The latest crisis began in December 2022 when alleged Azerbaijani environmental activists illegally occupied the Lachin corridor. The large mob blocking all traffic across the corridor was supposedly protesting mining operations in Nagorno-Karabakh, but were also reportedly backed by the Azerbaijani regime in Baku. In April, when the “environmental protest” concluded Azerbaijani President Ilham Aliyev put in place a military checkpoint continuing and strengthened the blockade purportedly to stop rebel forces coming and going. And, Russian peacekeepers have been unwilling or unable to secure and reopen the highway.

“Azerbaijan,” reports Radio Free Asia, “has insisted that it can only allow supplies to reach Nagorno-Karabakh over a road from Agdam, the administrative center of Azerbaijan’s Agdam district, one of seven districts adjacent to the breakaway region that Baku managed to take back under its control along with chunks of Nagorno-Karabakh in November 2020 after a 44-day war.

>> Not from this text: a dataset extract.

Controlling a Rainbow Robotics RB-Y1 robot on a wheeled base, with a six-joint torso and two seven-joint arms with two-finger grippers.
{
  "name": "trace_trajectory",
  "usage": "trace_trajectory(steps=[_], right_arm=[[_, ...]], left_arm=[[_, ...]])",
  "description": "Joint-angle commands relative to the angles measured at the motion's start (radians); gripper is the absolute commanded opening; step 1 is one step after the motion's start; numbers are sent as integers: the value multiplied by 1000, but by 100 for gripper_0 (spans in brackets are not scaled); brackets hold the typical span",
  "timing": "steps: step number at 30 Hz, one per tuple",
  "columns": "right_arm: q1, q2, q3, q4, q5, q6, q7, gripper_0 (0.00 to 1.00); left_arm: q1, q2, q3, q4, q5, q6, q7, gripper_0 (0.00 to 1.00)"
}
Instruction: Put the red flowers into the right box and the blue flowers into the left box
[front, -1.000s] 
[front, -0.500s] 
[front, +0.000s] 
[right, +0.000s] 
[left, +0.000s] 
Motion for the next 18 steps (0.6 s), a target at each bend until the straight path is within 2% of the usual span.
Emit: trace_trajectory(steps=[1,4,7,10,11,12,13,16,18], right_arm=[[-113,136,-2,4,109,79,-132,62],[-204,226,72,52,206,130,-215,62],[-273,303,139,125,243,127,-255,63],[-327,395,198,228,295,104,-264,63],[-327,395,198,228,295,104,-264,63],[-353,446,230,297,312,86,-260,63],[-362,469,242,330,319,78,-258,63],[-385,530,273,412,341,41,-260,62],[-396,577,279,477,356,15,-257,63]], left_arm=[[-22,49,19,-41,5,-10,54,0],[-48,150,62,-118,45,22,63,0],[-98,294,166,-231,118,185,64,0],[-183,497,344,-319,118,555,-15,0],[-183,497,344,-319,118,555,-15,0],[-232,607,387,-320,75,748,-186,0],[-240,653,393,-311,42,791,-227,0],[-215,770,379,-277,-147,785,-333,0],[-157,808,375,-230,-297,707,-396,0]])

“However, Nagorno-Karabakh’s separatist government has rejected that offer, saying Azerbaijan’s blockade of the Lachin Corridor is a violation of the Moscow-brokered 2020 cease-fire agreement that placed the 5-kilometer-wide strip of land under the control of Russian peacekeepers.”

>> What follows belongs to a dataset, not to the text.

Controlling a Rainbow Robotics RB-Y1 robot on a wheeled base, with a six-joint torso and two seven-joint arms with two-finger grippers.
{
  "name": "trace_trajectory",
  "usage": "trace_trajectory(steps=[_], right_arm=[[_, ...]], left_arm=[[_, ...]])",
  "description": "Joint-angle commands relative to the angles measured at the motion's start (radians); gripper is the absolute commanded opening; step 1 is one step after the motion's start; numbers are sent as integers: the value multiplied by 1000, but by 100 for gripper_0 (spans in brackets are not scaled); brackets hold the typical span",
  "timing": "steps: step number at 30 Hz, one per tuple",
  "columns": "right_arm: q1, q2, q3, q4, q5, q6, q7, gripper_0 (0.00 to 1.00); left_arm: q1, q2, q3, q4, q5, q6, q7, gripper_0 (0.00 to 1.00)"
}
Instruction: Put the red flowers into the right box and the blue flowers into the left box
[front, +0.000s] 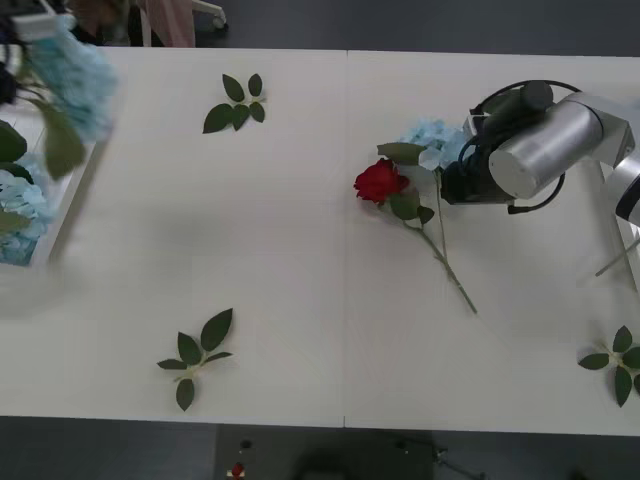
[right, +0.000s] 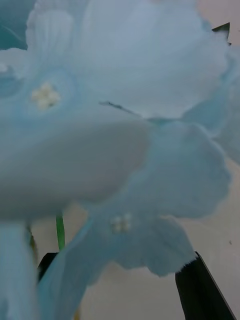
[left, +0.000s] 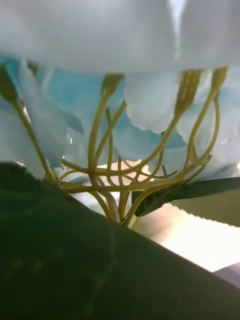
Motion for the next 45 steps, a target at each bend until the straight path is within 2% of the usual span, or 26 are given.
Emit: trace_trajectory(steps=[1,2,5,7,9,12,13,14,15,17,18,19,20,21,24,27,30,34,37,39,42,45], right_arm=[[-36,63,6,102,32,-42,-3,63],[-37,73,8,116,37,-47,-2,62],[-45,120,8,172,60,-59,7,62],[-47,135,8,188,74,-59,11,62],[-47,154,8,207,86,-62,17,58],[-47,166,8,228,100,-68,27,35],[-47,168,6,234,98,-70,30,25],[-47,166,8,239,100,-68,32,6],[-47,166,8,241,98,-70,34,0],[-47,166,8,242,100,-70,38,0],[-48,163,6,242,97,-71,40,0],[-48,160,6,242,95,-71,43,0],[-51,155,6,242,87,-73,44,0],[-54,149,3,242,78,-81,46,0],[-57,114,-29,231,12,-108,69,0],[-57,56,-135,199,-71,-90,204,0],[-56,-15,-303,167,-201,13,472,0],[-53,-108,-550,161,-450,196,911,0],[-36,-130,-661,164,-574,280,1117,0],[-16,-131,-750,161,-675,361,1314,0],[-1,-115,-797,153,-787,413,1489,0],[9,-39,-862,141,-819,453,1586,0]], left_arm=[[66,68,-57,91,-220,-134,-87,0],[79,68,-56,106,-245,-162,-87,0],[153,30,-60,218,-363,-363,-70,0],[171,-10,-60,287,-406,-458,-42,0],[174,-63,-60,382,-437,-544,8,0],[174,-134,-60,493,-526,-680,73,0],[174,-148,-60,513,-545,-705,91,0],[174,-163,-60,536,-562,-725,113,2],[174,-171,-60,546,-570,-734,123,3],[174,-186,-60,575,-605,-760,143,33],[174,-189,-60,591,-615,-778,145,52],[174,-188,-60,602,-613,-792,145,66],[174,-188,-60,614,-611,-814,145,75],[174,-188,-60,623,-610,-827,143,79],[174,-177,-60,623,-569,-835,142,86],[174,-142,-60,589,-486,-833,131,91],[176,-66,-60,516,-320,-832,70,96],[174,116,-57,355,17,-814,-52,98],[176,188,-33,290,157,-814,-125,98],[177,225,6,247,330,-761,-231,98],[176,210,52,197,561,-645,-342,98],[181,98,63,152,692,-599,-337,98]])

In May, European Council President Charles Michel mediated discussions between Armenian Prime Minister Nikol Pashinyan and Azerbaijani President Ilham Aliyev and said they made “clear progress” toward peace. Then, in late May, Russian President Vladimir Putin hosted a trilateral meeting with the two leaders to discuss the reopening of transportation links between Armenia and Azerbaijan, though no agreement was reached. And, in late June, after three days of U.S.-held talks, U.S. Secretary of State Antony Blinken applauded “further progress” toward a peace agreement and said both sides showed a willingness to negotiate seriously.

Still, Azerbaijan has ignored outside calls to lift its blockade, and Pashinyan has accused Baku of Genocide saying that war remains “very likely” as long as a peace deal is not signed.

STPC President and CEO Frank Gaffney hosted Hon. Sam Bownback, Baronness Caroline Cox, Uzay Bulut, Dr. James Jacob Pursley, and Michael Yon to consider the current status of the Armenia-Azerbaijan conflict, what a continued blockade portends for this ancient Christian community, and what can be done about it.

 

MODERATOR:

  • Frank Gaffney, President and CEO of Save the Persecuted Christians; Founder and Executive Chairman of the Center for Security Policy; Host of Securing America with Frank Gaffney on Real America’s Voice Network

PANELISTS:

  • Baroness Caroline Cox, founder, Humanitarian Aid Relief Trust (www.hart-uk.org); an internationally recognized champion for human rights; an independent member of the UK House of Lords, and former Deputy Speaker
    Topic: “The impending Genocide of Armenian Christians in Artsakh.”
  • Uzay Bulut, a Turkish journalist formerly based in Ankara; a PHD candidate in international studies and a research fellow of the Philos Project; she is currently based in Athens
    • Topic: “What are Azerbaijan and Turkey’s genocidal goals towards Armenians of Artsakh?”
  • Michael Yon, Former Green Beret; experienced combat correspondent; author; photographer
    • Topic: “Investigating the movement of people out of Armenia and making friends on the ground”
  • Dr. James Jacob Pursley, Ph.D. ICS, A missionary in the Muslim world since 2002; He currently resides in Yerevan, Armenia; Church planter and academic dean of a missions school serving in the Turkic and Persian world; Since 2008, Dr. Pursley has been bringing Christian Turks, Kurds, and Armenians together and helps facilitate reconciliation over the Armenian Genocide; Dr. Pursley has been featured on the Charlie Kirk Show, One America News Network (OANN), Christian Broadcasting Network (CBN) and other news outlets and documentaries regarding Azeri and Turkish aggressions against Armenia and the Republic of Artsakh.
    • Topic: “Who are the players and what’s behind the conflict over Artsakh?
  • Honorable Ambassador Sam Brownback, Chairman, National Coalition for Religious Freedom, U.S. Ambassador at Large for International Religious Freedom (2018-2021); former Governor for the State of Kansas; former U.S. Senator; former Member of Congress
    • Topic: “What can Americans do to help stop a full-scale Genocide in Artsakh?